» Records shown
# # # # #

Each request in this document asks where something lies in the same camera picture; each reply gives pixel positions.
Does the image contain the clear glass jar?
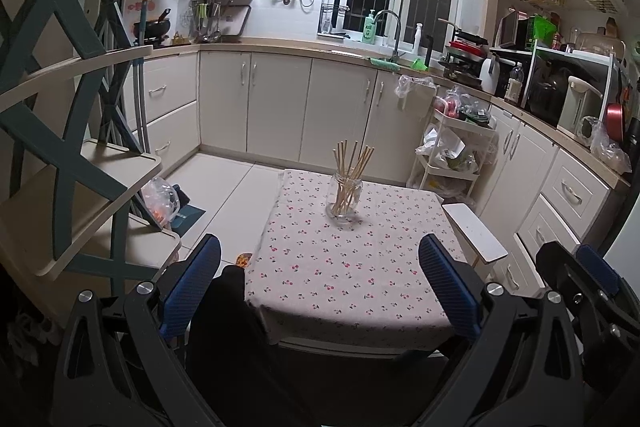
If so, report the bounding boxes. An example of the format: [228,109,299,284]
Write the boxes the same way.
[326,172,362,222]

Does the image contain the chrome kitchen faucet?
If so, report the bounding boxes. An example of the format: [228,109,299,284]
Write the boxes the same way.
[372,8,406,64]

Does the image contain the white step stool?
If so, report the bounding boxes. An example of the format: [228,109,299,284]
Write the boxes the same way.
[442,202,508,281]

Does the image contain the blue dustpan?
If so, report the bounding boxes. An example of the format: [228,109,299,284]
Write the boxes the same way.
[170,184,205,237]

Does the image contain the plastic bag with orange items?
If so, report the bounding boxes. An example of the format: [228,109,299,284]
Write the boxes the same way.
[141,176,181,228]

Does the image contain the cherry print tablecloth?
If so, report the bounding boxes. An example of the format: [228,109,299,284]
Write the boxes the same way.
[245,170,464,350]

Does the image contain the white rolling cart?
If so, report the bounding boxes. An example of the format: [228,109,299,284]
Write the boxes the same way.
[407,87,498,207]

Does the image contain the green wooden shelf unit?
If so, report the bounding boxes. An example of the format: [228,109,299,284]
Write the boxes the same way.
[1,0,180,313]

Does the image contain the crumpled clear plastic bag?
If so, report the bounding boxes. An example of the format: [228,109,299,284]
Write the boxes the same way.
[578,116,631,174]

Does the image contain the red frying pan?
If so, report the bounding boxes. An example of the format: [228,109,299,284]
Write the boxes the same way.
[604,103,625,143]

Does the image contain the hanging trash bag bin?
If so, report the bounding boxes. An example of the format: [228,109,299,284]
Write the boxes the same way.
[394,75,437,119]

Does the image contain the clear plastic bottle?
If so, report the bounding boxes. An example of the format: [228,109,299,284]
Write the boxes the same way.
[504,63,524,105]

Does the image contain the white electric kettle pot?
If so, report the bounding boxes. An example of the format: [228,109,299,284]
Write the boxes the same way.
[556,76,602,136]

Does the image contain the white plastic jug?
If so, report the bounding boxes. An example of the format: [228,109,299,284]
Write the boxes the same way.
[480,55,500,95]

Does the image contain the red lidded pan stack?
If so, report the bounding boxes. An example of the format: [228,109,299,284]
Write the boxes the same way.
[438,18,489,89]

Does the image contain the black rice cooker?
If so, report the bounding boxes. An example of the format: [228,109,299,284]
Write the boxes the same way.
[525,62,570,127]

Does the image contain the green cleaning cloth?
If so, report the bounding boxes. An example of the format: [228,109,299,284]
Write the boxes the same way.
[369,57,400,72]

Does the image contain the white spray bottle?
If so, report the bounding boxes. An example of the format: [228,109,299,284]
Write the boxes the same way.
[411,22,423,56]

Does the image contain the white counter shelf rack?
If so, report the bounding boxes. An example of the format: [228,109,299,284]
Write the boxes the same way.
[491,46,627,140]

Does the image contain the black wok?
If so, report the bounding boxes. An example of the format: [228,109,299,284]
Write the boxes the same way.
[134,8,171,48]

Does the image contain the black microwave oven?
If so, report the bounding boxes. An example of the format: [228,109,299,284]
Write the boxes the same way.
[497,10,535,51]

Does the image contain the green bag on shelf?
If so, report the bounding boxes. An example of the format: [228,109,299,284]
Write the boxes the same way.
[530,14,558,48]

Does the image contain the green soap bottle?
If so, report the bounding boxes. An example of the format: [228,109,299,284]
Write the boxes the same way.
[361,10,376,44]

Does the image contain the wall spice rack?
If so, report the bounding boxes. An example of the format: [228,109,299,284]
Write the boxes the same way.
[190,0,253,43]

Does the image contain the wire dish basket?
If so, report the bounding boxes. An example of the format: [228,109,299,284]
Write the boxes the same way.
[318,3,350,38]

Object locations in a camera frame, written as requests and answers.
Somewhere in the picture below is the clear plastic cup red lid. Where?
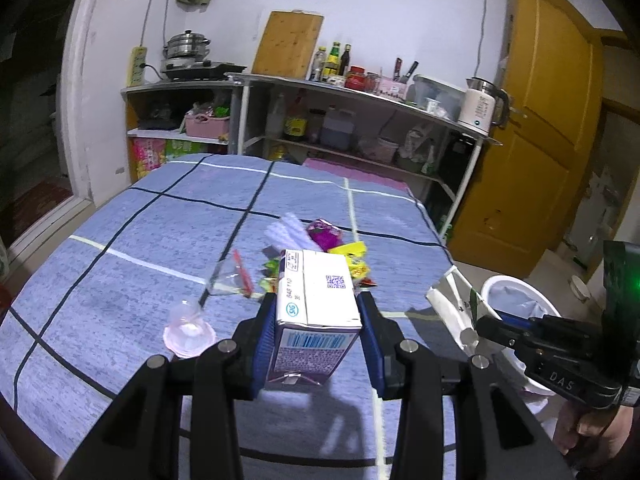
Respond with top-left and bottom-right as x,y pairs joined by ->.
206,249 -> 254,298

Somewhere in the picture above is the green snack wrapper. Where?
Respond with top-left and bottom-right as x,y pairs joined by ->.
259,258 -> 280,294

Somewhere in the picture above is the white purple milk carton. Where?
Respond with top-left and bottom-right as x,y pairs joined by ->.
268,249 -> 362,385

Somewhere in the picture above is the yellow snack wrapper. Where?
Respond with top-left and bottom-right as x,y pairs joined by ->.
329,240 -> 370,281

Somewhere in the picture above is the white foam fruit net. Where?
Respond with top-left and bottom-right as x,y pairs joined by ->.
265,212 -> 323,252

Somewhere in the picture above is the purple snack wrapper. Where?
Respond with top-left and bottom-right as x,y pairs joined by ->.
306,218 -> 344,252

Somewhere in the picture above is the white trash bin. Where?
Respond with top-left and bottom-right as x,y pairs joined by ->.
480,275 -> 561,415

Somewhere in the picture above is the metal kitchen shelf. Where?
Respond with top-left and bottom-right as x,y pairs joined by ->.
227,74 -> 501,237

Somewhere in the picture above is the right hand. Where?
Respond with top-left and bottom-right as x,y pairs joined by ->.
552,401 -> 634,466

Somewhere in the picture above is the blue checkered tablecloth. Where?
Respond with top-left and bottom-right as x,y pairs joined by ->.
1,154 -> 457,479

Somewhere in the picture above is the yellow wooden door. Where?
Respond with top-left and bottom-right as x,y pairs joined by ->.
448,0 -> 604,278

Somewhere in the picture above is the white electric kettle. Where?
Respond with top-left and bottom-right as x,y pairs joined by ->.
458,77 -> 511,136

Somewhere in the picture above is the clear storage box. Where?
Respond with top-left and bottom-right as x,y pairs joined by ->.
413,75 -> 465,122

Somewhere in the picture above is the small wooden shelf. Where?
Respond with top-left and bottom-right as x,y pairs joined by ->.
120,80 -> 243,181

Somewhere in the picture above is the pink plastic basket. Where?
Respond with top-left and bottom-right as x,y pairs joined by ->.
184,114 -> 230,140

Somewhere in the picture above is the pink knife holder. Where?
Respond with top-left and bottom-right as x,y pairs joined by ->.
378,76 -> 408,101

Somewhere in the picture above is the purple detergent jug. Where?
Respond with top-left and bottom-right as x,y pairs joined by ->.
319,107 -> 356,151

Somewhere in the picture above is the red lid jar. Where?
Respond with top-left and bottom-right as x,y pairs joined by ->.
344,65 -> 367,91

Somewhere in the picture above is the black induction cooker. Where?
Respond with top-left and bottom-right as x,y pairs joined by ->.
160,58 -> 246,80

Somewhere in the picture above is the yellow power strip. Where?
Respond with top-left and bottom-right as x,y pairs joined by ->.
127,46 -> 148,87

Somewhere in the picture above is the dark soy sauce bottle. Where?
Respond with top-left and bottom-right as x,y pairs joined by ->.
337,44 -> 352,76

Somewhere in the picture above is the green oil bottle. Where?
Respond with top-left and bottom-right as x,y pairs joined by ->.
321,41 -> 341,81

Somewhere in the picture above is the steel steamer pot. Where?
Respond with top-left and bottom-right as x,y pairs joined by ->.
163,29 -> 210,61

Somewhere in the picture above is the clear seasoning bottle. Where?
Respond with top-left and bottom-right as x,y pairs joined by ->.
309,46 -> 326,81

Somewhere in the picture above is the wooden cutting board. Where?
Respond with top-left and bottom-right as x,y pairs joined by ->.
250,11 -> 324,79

# # # # #

» Instructions for the task
Nothing but the lines from the start of the records through the line holding "Does the image contain the white electric" should be printed, exactly as written and with the pictures left out.

» Answer box
Each request in this document asks where something lies in the same camera picture; each reply gives pixel positions.
Does the image contain the clear glass jar?
If so, report the bounding boxes. An example of the format: [228,109,299,284]
Write the boxes the same way.
[326,172,362,222]

Does the image contain the chrome kitchen faucet?
If so, report the bounding boxes. An example of the format: [228,109,299,284]
Write the boxes the same way.
[372,8,406,64]

Does the image contain the white step stool?
If so, report the bounding boxes. An example of the format: [228,109,299,284]
Write the boxes the same way.
[442,202,508,281]

Does the image contain the blue dustpan?
If so, report the bounding boxes. An example of the format: [228,109,299,284]
Write the boxes the same way.
[170,184,205,237]

Does the image contain the plastic bag with orange items?
If so, report the bounding boxes. An example of the format: [228,109,299,284]
Write the boxes the same way.
[141,176,181,228]

Does the image contain the cherry print tablecloth?
If so, report the bounding boxes. An example of the format: [228,109,299,284]
Write the boxes the same way.
[245,170,464,350]

Does the image contain the white rolling cart?
If so, report the bounding boxes. An example of the format: [228,109,299,284]
Write the boxes the same way.
[407,87,498,207]

Does the image contain the green wooden shelf unit?
If so, report the bounding boxes. An example of the format: [228,109,299,284]
Write the boxes the same way.
[1,0,180,313]

Does the image contain the crumpled clear plastic bag?
If so, report the bounding boxes. An example of the format: [228,109,299,284]
Write the boxes the same way.
[578,116,631,174]

Does the image contain the red frying pan?
If so, report the bounding boxes. An example of the format: [228,109,299,284]
Write the boxes the same way.
[604,103,625,143]

Does the image contain the hanging trash bag bin?
If so, report the bounding boxes. An example of the format: [228,109,299,284]
Write the boxes the same way.
[394,75,437,119]

Does the image contain the clear plastic bottle?
If so, report the bounding boxes. An example of the format: [228,109,299,284]
Write the boxes the same way.
[504,63,524,105]

Does the image contain the white electric kettle pot?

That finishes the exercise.